The court found that any Egyptian citizen should not be deprived of political rights, “including the right to run in legislative bodies,” as long as that person meets the candidacy requirements, judicial sources said.
The ruling allows members of Mubarak’s former ruling and now disbanded National Democratic Party to be candidates in future parliamentary elections.
In April 2011, just weeks after protests forced Mubarak to resign after three decades in power, the Supreme Administrative Court dissolved the NDP and ordered its funds and property handed over to the government.
The same court on Saturday upheld a June ruling dissolving the Islamist-dominated lower house of parliament.
The People’s Assembly was elected late last year, with Islamists winning an overwhelming majority. But on June 14 the Supreme Constitutional Court ruled it invalid, saying there were irregularities in the electoral law.
The Supreme Council of the Armed Forces (SCAF), which ruled after Mubarak was ousted, then dissolved the house. The army was given legislative control, provoking outrage among those wishing to see the military cede power.
On July 8, President Mohamed Morsi, who had risen through the Muslim Brotherhood’s ranks, issued a decree ordering the reinstatement of parliament, which the SCC froze two days later.
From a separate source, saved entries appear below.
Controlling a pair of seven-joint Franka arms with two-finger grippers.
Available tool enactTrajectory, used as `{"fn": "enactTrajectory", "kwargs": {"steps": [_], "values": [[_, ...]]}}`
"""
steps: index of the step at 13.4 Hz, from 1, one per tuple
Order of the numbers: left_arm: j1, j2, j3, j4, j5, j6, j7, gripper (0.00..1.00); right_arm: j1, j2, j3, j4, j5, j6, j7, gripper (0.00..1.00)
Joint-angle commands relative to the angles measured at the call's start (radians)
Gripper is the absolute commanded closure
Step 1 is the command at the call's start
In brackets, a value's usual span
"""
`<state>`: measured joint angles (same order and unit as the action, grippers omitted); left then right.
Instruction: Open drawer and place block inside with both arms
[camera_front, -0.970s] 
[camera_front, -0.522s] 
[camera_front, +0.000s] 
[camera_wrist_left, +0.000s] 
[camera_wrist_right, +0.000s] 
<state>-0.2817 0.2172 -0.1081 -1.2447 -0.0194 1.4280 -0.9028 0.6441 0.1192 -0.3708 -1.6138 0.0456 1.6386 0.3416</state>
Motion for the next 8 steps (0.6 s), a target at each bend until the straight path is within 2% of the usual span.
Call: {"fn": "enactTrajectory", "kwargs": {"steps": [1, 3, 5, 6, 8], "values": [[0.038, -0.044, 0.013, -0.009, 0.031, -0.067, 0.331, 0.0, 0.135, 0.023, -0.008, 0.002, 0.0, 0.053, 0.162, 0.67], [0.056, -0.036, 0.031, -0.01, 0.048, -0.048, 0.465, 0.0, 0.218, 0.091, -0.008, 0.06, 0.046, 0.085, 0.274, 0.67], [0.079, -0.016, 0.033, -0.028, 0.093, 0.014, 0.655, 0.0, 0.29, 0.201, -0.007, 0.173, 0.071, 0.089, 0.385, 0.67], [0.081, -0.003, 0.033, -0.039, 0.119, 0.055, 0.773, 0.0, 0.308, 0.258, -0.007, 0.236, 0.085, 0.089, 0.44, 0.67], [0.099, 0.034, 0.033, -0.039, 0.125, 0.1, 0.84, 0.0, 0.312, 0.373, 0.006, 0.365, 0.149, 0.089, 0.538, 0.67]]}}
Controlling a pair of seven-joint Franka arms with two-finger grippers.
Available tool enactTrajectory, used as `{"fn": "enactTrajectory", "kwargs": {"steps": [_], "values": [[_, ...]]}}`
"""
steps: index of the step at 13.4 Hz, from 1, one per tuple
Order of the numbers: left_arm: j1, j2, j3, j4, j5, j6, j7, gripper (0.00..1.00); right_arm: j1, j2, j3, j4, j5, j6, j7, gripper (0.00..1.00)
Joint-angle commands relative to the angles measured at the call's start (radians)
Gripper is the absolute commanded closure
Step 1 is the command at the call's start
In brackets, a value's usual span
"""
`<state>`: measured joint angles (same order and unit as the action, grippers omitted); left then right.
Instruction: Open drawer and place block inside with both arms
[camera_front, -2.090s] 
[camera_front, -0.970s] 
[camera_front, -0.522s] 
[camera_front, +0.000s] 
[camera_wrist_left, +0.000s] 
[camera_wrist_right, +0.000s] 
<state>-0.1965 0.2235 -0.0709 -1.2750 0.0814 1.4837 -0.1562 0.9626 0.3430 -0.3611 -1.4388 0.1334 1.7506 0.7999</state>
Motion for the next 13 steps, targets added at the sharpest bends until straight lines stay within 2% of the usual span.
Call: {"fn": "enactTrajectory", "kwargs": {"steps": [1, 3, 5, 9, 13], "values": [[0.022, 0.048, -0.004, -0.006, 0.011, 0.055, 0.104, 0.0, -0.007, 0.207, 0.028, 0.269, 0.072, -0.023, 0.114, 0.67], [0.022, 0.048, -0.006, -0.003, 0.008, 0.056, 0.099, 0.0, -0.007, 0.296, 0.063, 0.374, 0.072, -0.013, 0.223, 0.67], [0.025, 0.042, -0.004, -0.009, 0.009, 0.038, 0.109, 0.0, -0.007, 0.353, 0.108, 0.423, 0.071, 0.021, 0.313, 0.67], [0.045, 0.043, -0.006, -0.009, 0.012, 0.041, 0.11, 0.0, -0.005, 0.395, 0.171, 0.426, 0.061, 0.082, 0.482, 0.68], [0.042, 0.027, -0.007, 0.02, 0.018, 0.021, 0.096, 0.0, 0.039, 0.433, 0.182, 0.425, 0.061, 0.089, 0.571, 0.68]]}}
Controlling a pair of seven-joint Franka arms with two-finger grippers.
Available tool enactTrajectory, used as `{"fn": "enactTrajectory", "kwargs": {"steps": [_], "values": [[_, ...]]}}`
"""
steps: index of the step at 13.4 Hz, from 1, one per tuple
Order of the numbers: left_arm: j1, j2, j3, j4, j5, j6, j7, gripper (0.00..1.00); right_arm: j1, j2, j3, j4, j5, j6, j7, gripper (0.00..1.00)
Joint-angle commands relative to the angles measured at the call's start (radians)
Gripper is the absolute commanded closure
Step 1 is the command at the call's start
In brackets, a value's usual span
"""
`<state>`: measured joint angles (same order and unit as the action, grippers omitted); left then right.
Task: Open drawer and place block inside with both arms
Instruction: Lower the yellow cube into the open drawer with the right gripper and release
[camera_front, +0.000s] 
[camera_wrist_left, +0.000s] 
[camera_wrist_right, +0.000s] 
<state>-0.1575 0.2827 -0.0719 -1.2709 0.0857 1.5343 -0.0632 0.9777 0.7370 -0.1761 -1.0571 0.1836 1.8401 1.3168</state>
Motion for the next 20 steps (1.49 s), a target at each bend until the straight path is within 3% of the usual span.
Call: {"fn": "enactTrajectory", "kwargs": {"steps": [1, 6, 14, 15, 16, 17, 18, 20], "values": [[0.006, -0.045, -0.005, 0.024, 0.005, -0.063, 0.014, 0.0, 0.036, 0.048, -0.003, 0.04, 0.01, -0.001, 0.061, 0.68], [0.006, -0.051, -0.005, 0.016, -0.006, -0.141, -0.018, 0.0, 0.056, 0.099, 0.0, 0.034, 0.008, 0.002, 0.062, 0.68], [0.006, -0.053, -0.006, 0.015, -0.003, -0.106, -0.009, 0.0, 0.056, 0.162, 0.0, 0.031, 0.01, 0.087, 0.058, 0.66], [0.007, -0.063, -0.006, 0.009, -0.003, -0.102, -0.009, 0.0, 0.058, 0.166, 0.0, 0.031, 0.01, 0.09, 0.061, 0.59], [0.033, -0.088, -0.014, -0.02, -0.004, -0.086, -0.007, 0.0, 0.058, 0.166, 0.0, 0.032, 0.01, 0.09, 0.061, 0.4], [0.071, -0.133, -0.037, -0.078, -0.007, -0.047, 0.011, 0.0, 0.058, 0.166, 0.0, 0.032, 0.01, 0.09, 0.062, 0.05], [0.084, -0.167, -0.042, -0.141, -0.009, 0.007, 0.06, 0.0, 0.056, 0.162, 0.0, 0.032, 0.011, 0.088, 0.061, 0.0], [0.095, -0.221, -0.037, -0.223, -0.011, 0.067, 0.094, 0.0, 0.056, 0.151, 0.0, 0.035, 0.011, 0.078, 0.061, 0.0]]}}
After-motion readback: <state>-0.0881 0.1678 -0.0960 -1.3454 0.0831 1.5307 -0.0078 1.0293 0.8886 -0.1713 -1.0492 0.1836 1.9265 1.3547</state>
In August Morsi ordered the surprise retirement of his powerful defence minister and scrapped a constitutional document which handed sweeping powers to the military, in a move some said was aimed at ending the SCAF’s power.
Fresh legislative elections are to take place two months after the adoption of a new constitution, which is being drafted by a committee dominated by Islamists and due to be finalised by the end of the year.